Understanding Adam Optimizer via Online Learning of Updates: Adam is FTRL in Disguise

Kwangjun Ahn,Zhiyu Zhang,Yunbum Kook,Yan Dai
2024-05-30
Abstract:Despite the success of the Adam optimizer in practice, the theoretical understanding of its algorithmic components still remains limited. In particular, most existing analyses of Adam show the convergence rate that can be simply achieved by non-adative algorithms like SGD. In this work, we provide a different perspective based on online learning that underscores the importance of Adam's algorithmic components. Inspired by Cutkosky et al. (2023), we consider the framework called online learning of updates/increments, where we choose the updates/increments of an optimizer based on an online learner. With this framework, the design of a good optimizer is reduced to the design of a good online learner. Our main observation is that Adam corresponds to a principled online learning framework called Follow-the-Regularized-Leader (FTRL).
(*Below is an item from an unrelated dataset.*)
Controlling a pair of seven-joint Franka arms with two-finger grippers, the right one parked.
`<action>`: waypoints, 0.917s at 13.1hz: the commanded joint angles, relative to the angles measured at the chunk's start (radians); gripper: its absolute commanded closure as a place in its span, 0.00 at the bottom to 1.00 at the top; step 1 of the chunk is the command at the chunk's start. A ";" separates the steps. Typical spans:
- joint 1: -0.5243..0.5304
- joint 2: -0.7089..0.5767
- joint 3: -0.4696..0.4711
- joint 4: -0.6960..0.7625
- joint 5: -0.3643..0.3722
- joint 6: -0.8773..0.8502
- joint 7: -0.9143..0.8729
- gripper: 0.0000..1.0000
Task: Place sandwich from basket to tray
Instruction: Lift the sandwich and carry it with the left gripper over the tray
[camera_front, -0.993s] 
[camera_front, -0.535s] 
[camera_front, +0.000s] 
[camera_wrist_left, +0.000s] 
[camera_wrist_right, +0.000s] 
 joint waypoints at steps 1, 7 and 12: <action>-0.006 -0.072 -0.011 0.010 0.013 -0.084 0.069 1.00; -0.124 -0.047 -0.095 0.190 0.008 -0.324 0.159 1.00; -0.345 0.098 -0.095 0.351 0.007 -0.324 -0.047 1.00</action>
Building on this observation, we study the benefits of its algorithmic components from the online learning perspective.
Machine Learning,Optimization and Control
What problem does this paper attempt to address?
### Problems the Paper Attempts to Solve This paper aims to reinterpret the Adam optimizer from the perspective of online learning and to explore the importance of various components (such as momentum and decay factors) within the Adam optimizer through this lens. #### Main Research Content 1. **Online Learning of Updates (OLU)**: - The paper introduces the Online Learning of Updates (OLU) framework, which transforms the design of optimization algorithms into the selection of a good online learner. Through this framework, the choice of optimizer is simplified to selecting an online learner that performs well in dynamic environments. 2. **Relationship between Adam and FTRL**: - The paper finds that the Adam optimizer is actually a special type of Follow-the-Regularized-Leader (FTRL) online learning algorithm. Specifically, when using a discount factor, Adam can be seen as a discounted version of FTRL (β-FTRL). 3. **Dynamic Regret Analysis**: - Through dynamic regret analysis, the paper demonstrates that momentum and decay factors are crucial for designing well-performing dynamic online learners. Without these components, FTRL performs poorly in dynamic environments. #### Key Contributions 1. **Theoretical Analysis**: - Provides the equivalence relationship between the Adam optimizer and FTRL, and proves the superiority of the discounted version of FTRL (β-FTRL) in dynamic environments. 2. **Dynamic Regret Bounds**: - Presents the upper bounds of dynamic regret for β-FTRL in both unbounded and bounded domains, and demonstrates the importance of momentum and decay factors by comparing with baseline methods such as SGD and AdaGrad. Through the above work, the paper offers a new perspective for understanding the Adam optimizer and reveals the importance of its core components (momentum and decay factors) in dynamic environments.